Every record here must be copied exactly, except for the images it holds.

[Dataset records]

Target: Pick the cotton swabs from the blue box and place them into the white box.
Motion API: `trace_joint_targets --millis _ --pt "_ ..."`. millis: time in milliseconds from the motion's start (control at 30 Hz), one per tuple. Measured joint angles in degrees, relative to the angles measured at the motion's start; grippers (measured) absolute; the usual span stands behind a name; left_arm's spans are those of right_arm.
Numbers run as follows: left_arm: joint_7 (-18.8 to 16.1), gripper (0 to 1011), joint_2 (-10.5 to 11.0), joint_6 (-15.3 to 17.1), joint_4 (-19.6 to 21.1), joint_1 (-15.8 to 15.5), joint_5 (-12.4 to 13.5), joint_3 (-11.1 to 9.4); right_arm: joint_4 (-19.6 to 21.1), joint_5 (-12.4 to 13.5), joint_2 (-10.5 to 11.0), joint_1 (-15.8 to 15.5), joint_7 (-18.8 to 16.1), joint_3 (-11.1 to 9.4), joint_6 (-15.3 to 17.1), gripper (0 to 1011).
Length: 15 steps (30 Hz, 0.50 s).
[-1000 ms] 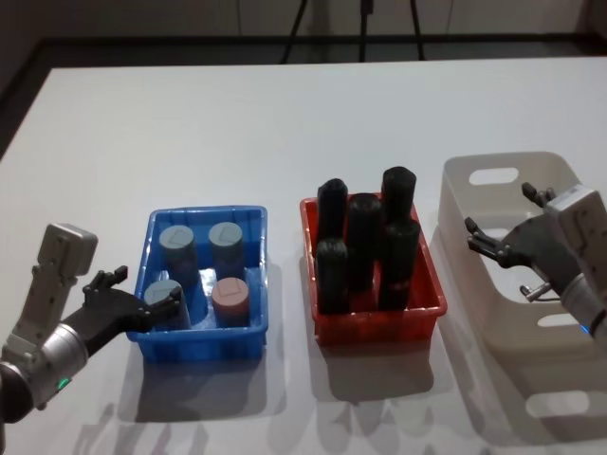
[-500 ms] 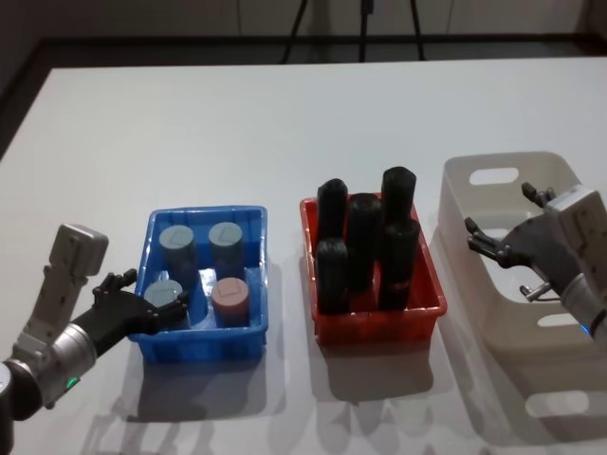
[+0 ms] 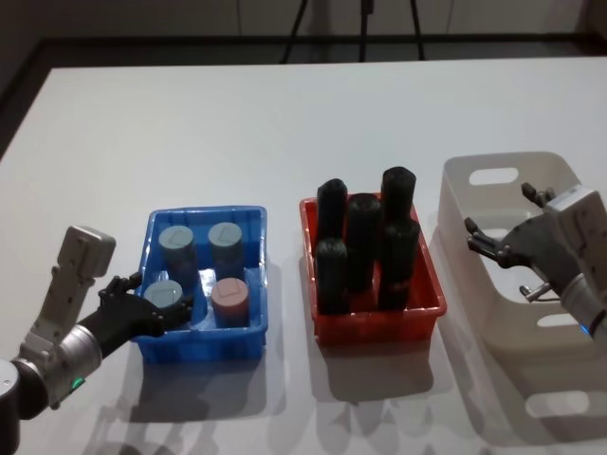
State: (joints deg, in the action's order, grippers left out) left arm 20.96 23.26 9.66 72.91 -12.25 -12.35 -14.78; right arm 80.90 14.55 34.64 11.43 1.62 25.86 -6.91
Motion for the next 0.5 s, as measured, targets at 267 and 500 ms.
trace_joint_targets --millis 267,500 --pt "0.51 1001 -0.04 0.0 -0.97 -0.44 0.11 -0.25 0.0 0.0 0.0 0.0 0.0 0.0 0.0 1001" --pt "0.89 1001 -0.08 -0.26 -2.12 -1.09 0.28 -0.51 0.0 0.0 0.0 0.0 0.0 0.0 0.0 1001"
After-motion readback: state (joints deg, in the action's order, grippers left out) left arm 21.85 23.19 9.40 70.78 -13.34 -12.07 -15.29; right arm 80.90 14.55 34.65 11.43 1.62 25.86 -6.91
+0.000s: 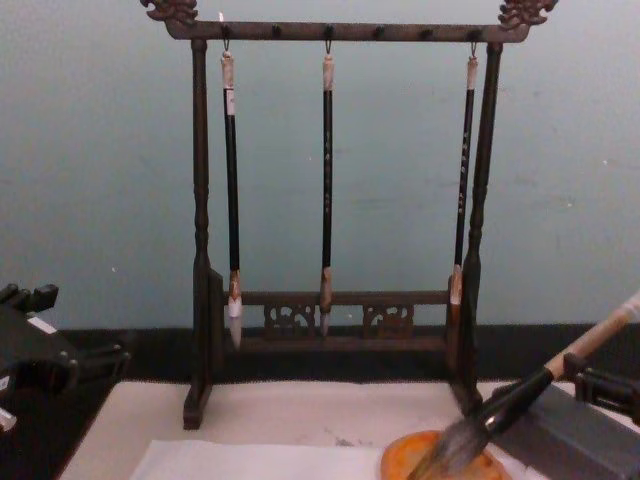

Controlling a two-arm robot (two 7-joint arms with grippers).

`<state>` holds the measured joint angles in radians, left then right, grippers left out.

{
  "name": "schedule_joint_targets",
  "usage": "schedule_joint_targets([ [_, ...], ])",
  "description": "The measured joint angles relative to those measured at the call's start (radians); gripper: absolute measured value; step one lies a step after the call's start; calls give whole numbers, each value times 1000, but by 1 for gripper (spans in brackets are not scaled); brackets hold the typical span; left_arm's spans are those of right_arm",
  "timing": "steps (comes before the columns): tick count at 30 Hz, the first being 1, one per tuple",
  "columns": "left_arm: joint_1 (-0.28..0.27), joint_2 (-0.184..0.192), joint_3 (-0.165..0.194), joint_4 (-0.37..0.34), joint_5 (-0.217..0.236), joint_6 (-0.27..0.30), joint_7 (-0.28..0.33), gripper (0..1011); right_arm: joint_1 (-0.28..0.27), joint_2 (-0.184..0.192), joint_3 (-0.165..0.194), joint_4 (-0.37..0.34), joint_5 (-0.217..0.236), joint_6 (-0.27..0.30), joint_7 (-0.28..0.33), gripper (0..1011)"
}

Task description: Pick up the brush from the inkstone, write on the paper, then place the brush back to its original position.

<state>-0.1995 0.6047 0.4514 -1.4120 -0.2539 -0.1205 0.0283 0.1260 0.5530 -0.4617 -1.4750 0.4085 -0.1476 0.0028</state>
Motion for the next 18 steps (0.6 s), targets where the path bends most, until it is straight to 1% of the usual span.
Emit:
schedule_joint_targets([
  [18, 0, 0, 0, 0, 0, 0, 0, 1010, 0, 0, 0, 0, 0, 0, 0, 1000],
])
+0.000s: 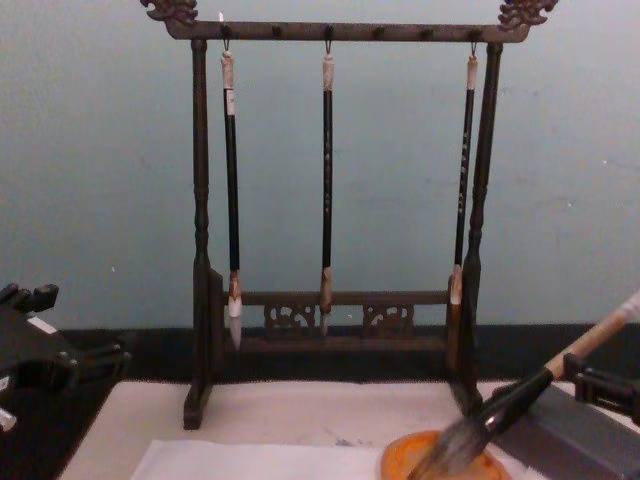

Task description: Pick up the brush from the inkstone, write on the paper, then place the brush back to its original position.

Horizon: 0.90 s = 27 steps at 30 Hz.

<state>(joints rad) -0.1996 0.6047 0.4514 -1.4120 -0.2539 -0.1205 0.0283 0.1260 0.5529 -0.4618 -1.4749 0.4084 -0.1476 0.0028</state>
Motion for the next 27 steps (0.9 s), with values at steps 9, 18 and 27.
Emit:
schedule_joint_targets([
  [9, 0, 0, 0, 0, 0, 0, 0, 1010, 0, 0, 0, 0, 0, 0, 0, 1000],
  [18, 0, 0, 0, 0, 0, 0, 0, 1010, 0, 0, 0, 0, 0, 0, 0, 1000],
  [27, 0, 0, 0, 0, 0, 0, 0, 1010, 0, 0, 0, 0, 0, 0, 0, 1000],
])
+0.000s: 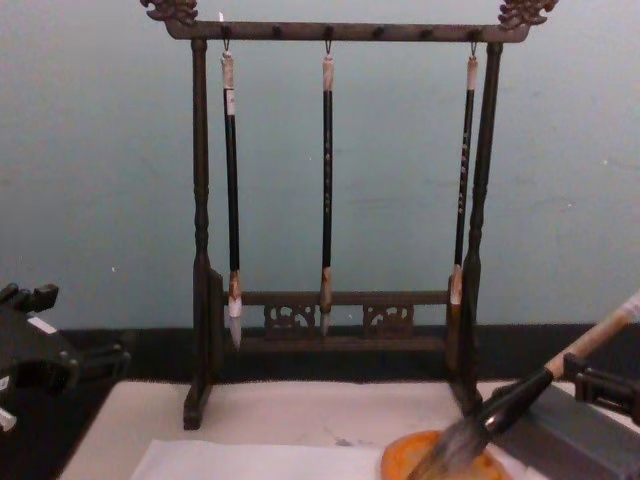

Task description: Pick up the brush from the inkstone, write on the paper, then place the brush back to its original position.

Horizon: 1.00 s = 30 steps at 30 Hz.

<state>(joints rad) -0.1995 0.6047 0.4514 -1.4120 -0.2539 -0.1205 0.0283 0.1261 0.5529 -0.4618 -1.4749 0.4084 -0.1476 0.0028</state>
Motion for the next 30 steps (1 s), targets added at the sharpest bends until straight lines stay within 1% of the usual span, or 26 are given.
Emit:
schedule_joint_targets([
  [30, 0, 0, 0, 0, 0, 0, 0, 1010, 0, 0, 0, 0, 0, 0, 0, 1000],
])
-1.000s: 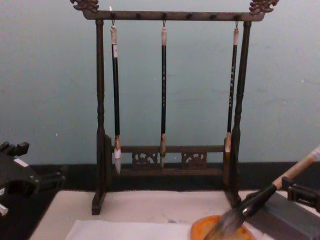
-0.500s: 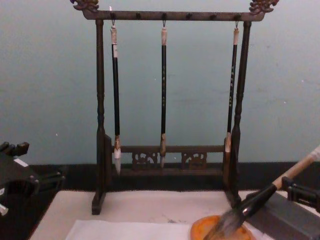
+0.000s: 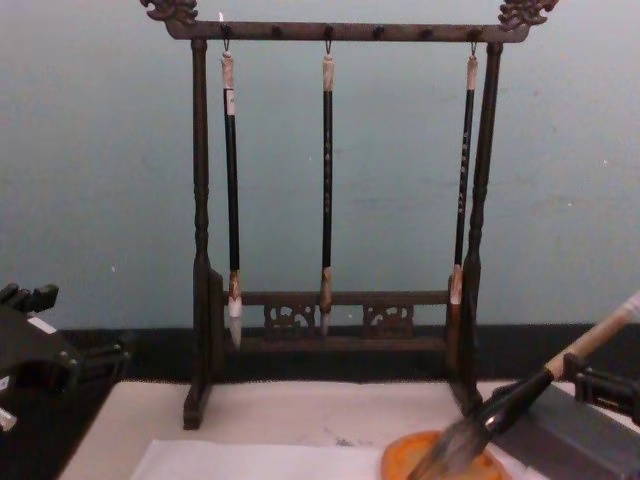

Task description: Pick up the brush from the inkstone, write on the paper, then place the brush back to its original position.

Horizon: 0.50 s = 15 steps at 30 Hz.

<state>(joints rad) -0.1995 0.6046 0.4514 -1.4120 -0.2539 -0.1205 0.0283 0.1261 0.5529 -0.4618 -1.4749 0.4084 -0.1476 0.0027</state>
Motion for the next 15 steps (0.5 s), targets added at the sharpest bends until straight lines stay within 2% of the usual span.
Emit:
schedule_joint_targets([
  [15, 0, 0, 0, 0, 0, 0, 0, 1010, 0, 0, 0, 0, 0, 0, 0, 1000],
])
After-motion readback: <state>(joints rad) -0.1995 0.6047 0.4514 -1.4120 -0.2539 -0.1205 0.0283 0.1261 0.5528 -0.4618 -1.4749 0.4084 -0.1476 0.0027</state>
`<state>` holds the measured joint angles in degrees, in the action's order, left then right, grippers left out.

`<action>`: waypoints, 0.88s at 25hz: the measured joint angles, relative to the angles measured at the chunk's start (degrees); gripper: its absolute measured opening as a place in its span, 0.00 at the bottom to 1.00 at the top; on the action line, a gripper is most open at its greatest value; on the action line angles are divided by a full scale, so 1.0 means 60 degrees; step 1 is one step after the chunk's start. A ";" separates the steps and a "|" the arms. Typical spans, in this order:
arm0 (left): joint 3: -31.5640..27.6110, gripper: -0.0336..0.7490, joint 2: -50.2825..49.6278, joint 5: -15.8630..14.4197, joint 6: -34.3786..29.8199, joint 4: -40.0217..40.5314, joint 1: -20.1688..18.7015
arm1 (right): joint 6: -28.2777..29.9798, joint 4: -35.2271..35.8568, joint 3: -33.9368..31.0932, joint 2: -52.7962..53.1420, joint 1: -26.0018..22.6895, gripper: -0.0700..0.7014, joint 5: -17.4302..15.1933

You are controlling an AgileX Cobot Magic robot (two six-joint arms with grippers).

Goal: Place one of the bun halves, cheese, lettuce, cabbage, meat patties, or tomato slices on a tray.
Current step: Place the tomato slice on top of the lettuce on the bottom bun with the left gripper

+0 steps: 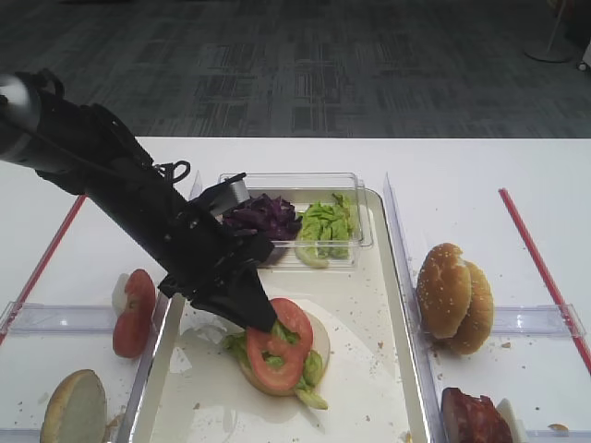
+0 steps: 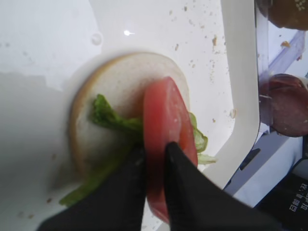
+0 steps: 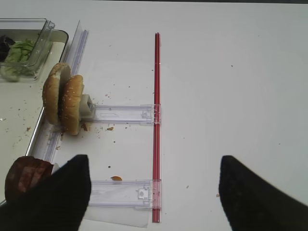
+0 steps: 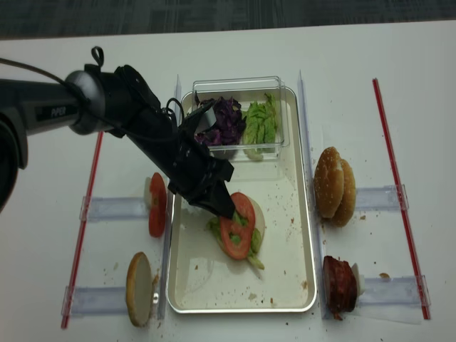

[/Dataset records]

● Written solution
Target: Pick the cotton swabs from the blue box and place them into the white box.
Motion API: `trace_joint_targets --millis _ --pt "_ ..."`. millis: time in milliseconds from the motion's start (control at 30 Hz), one per tuple. Measured joint angles in degrees, relative to the angles measured at the motion's start; grippers (measured) absolute; the usual span stands behind a name; left_arm's spans are those of right_arm.
Numbers run as follows: left_arm: joint_7 (-18.8 to 16.1), gripper (0 to 1011), joint_2 (-10.5 to 11.0), joint_6 (-15.3 to 17.1), joint_4 (-19.6 to 21.1), joint_1 (-15.8 to 15.5), joint_5 (-12.4 to 13.5), joint_3 (-11.1 to 9.4); right_arm: joint_4 (-19.6 to 21.1), joint_5 (-12.4 to 13.5), joint_2 (-10.5 to 11.0), joint_1 (-15.8 to 15.5), joint_7 (-18.8 to 16.1), joint_3 (-11.1 to 9.4), joint_6 (-15.3 to 17.1), gripper (0 to 1011).
Length: 15 steps (30 Hz, 0.50 s).
[-1000 ms] 
[-500 ms] 
[+0 ms] 
State: (joints deg, in the action's order, grippers left out) left arm 20.96 23.26 9.66 72.91 -12.25 -12.35 -14.78; right arm 80.90 14.55 34.64 11.43 1.62 25.86 -6.91
Motion for the next 0.5 s, as measured, targets at 267 and 500 ms.
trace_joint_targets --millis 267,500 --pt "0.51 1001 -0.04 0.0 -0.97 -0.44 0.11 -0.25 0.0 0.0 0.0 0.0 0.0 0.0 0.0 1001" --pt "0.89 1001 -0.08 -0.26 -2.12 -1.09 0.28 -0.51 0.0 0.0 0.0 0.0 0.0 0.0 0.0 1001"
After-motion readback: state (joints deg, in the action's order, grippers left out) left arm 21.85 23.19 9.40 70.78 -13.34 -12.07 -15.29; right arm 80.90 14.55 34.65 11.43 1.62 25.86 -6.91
+0.000s: 

Controlling a two-arm robot (two 7-joint arms with grippers).

`<state>` holds the measured joint angles in radians, left then right, grippers left out.

{
  "name": "schedule_joint_targets",
  "usage": "schedule_joint_targets([ [_, ...], ])",
  "description": "The measured joint angles relative to those measured at the call's start (radians); gripper: absolute measured value; step one lies a step after the call's start; calls give whole numbers, each value times 1000, but by 1 for gripper (spans in brackets are not scaled); brackets hold the typical span; left_arm's spans are those of right_arm",
  "timing": "steps (comes before the columns): tick count at 30 Hz, the first being 1, one per tuple",
  "columns": "left_arm: joint_1 (-0.28..0.27), joint_2 (-0.184..0.192), joint_3 (-0.165..0.194), joint_4 (-0.37..0.34), joint_5 (-0.217..0.236), joint_6 (-0.27..0.30), joint_7 (-0.28..0.33), gripper (0..1011); right_arm: joint_1 (-0.28..0.27), joint_2 (-0.184..0.192), joint_3 (-0.165..0.194), joint_4 (-0.37..0.34), joint_5 (-0.217..0.236), joint_6 (-0.27..0.30), joint_7 (-0.28..0.33), gripper (0..1011)"
}

Task description: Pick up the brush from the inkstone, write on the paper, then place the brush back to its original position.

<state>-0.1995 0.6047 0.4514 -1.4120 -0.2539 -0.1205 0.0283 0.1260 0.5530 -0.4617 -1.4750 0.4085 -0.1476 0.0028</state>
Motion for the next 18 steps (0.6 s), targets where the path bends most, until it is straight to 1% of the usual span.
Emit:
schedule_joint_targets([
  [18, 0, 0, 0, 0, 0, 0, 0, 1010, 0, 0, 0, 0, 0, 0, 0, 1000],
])
+0.000s: 

Task description: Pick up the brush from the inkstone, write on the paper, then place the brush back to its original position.

Horizon: 0.90 s = 27 steps at 30 Hz.

<state>(joints rad) -0.1996 0.6047 0.4514 -1.4120 -0.2539 -0.1205 0.0283 0.1260 0.5529 -0.4618 -1.4749 0.4084 -0.1476 0.0028</state>
Motion for the next 27 steps (0.9 s), with values at steps 9, 18 and 27.
Emit:
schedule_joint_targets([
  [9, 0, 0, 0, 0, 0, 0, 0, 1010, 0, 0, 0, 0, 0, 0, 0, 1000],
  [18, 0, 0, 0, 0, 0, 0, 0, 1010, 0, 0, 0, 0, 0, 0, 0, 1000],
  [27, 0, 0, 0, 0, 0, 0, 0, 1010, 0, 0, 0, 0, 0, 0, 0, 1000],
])
+0.000s: 

Task description: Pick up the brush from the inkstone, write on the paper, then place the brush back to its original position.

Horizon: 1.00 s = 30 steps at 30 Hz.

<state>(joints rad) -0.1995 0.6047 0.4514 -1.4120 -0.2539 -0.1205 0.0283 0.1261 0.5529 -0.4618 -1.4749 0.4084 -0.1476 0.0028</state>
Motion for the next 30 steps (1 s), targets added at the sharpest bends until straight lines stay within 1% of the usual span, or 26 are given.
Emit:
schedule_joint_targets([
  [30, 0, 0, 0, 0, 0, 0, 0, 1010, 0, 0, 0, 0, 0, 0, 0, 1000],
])
-1.000s: 
-0.500s: 
+0.000s: 

Task description: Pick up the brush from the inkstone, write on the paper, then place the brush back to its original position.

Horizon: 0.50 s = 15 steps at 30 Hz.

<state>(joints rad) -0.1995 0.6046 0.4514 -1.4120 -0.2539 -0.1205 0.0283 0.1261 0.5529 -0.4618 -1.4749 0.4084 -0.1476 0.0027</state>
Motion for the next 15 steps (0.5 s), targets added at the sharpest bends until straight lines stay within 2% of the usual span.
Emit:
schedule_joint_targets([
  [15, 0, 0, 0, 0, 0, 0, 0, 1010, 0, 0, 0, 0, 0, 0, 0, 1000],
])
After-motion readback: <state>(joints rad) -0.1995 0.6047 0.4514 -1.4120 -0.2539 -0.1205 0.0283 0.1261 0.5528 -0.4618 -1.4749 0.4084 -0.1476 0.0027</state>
`<state>` holds the measured joint angles in degrees, in the action's order, left then right, grippers left out.

`<action>`: waypoints, 0.88s at 25hz: the measured joint angles, relative to the angles measured at the chunk's start (degrees); gripper: its absolute measured opening as a place in its span, 0.00 at the bottom to 1.00 at the top; on the action line, a gripper is most open at its greatest value; on the action line angles are divided by a full scale, so 1.0 means 60 degrees; step 1 is one step after the chunk's start. A ";" separates the steps and a "|" the arms. Typical spans, in this order:
arm0 (left): joint 3: -31.5640..27.6110, gripper: -0.0336..0.7490, joint 2: -50.2825..49.6278, joint 5: -15.8630..14.4197, joint 6: -34.3786..29.8199, joint 4: -40.0217..40.5314, joint 1: -20.1688..18.7015
arm1 (right): joint 6: -28.2777..29.9798, joint 4: -35.2271..35.8568, joint 3: -33.9368..31.0932, joint 2: -52.7962..53.1420, joint 1: -26.0018..22.6895, gripper: -0.0700..0.7014, joint 5: -17.4302..15.1933

You are controlling an AgileX Cobot Magic robot (two six-joint arms with grippers).

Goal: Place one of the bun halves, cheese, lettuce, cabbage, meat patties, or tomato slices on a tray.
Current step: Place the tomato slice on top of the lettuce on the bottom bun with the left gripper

+0 steps: 
+0 steps: 
+0 steps: 
+0 steps: 

This finishes the response to the exercise.